- TASK TO COMPLETE
Of the lines below, report only those that contain "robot".

- Dataset records
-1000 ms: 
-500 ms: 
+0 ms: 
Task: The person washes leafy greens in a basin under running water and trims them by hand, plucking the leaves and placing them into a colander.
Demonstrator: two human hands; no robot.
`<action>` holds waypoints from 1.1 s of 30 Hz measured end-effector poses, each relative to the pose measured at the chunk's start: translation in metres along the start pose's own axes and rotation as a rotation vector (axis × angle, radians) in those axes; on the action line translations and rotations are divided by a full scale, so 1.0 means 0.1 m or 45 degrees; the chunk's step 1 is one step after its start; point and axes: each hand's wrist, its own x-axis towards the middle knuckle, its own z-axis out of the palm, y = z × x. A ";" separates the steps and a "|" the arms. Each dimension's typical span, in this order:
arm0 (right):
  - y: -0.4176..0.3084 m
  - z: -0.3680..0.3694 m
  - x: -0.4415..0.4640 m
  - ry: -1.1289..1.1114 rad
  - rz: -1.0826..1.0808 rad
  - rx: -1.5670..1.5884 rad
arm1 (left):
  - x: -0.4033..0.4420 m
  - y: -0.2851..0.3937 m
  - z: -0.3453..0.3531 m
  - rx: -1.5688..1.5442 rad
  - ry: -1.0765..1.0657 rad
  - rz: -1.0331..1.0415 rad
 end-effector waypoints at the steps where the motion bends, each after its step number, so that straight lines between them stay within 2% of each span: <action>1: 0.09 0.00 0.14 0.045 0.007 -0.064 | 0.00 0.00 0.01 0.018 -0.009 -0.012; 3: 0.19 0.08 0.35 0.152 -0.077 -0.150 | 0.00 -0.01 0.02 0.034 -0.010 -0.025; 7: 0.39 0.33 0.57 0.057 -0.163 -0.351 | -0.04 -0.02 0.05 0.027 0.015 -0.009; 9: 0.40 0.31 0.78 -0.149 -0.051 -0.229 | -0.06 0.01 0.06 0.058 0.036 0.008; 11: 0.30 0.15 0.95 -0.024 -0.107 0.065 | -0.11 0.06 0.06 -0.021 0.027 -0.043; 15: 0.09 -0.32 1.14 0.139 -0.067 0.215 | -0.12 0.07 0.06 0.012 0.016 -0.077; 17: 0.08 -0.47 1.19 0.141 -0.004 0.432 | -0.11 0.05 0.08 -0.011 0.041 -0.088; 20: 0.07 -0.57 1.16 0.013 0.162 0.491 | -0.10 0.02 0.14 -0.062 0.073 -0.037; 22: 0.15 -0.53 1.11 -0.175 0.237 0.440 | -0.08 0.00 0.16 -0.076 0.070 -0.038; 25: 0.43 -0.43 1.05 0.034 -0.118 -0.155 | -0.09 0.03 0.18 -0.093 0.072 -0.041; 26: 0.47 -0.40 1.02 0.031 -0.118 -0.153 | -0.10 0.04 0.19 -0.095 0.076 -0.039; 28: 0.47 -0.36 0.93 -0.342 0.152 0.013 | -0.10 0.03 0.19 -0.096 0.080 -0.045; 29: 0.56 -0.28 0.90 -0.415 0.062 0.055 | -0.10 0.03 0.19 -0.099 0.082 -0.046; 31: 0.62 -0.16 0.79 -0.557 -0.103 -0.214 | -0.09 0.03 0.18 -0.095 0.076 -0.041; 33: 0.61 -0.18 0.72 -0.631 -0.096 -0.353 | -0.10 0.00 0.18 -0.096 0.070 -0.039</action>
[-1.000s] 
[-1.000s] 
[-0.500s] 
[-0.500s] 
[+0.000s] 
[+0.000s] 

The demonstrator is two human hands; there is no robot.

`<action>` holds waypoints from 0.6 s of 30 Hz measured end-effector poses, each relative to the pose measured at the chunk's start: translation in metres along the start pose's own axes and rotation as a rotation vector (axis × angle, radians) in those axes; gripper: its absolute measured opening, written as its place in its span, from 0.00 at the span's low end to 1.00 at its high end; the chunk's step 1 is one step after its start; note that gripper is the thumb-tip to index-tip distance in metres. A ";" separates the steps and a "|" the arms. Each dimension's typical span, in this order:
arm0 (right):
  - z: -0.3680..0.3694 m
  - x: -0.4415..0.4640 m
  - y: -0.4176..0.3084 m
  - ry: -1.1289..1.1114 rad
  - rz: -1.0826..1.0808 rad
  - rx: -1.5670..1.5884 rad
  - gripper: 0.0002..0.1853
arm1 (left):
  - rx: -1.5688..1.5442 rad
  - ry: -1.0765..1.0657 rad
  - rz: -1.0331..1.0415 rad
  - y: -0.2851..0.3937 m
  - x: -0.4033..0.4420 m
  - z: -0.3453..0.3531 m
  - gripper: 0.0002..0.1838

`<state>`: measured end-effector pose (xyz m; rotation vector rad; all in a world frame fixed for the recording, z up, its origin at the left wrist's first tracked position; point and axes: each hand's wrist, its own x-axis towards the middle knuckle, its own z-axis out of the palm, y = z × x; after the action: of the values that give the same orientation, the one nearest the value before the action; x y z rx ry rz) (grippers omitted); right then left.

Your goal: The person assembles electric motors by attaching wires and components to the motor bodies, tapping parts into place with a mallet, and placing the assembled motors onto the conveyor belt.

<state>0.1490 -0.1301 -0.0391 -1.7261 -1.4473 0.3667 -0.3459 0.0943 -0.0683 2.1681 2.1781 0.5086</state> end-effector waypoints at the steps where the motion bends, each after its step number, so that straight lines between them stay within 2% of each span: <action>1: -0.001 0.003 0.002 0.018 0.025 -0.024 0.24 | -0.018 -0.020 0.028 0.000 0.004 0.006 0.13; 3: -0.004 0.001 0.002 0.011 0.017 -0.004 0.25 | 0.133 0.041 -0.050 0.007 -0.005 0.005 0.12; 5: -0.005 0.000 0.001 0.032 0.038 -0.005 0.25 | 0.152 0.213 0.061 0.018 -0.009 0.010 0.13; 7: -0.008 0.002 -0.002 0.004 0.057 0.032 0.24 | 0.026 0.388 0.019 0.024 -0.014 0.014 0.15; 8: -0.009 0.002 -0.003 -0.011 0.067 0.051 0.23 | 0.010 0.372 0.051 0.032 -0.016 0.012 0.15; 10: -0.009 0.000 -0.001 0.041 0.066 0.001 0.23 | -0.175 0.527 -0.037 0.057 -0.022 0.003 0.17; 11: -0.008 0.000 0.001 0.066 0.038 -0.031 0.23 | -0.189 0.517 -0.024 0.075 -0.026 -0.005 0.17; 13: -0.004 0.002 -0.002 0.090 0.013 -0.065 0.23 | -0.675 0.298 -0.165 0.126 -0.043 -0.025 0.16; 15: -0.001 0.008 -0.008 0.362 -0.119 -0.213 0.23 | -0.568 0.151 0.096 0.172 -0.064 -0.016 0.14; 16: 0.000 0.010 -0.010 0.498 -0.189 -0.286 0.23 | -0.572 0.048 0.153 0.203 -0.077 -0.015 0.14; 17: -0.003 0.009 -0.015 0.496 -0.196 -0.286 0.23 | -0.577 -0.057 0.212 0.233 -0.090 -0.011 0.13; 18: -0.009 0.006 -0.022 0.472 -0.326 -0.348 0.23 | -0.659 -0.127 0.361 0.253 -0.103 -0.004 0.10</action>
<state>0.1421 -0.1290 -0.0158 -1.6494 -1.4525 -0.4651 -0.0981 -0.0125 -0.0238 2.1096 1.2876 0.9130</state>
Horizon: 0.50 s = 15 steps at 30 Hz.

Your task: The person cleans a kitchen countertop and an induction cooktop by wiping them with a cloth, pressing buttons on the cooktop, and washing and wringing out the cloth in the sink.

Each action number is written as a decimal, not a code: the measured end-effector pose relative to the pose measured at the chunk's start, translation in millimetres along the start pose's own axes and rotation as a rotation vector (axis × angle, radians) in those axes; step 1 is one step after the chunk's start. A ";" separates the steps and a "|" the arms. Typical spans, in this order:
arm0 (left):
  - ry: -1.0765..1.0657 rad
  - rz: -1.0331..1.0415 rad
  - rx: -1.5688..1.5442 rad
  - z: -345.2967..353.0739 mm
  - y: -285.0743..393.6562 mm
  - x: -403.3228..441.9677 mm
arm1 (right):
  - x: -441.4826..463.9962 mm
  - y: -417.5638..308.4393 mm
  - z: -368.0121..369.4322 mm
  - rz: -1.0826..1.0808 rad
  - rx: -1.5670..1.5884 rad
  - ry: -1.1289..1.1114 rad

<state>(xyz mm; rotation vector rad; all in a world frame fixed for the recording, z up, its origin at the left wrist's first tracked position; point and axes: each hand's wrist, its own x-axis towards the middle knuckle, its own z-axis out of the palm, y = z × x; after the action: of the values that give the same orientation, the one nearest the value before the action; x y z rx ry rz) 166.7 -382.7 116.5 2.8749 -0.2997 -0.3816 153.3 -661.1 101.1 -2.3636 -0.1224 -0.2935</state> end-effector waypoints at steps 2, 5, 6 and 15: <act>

- OUTPUT FOR THIS EXERCISE
Demonstrator: two human hands; no robot.
The demonstrator is two human hands; there is no robot.

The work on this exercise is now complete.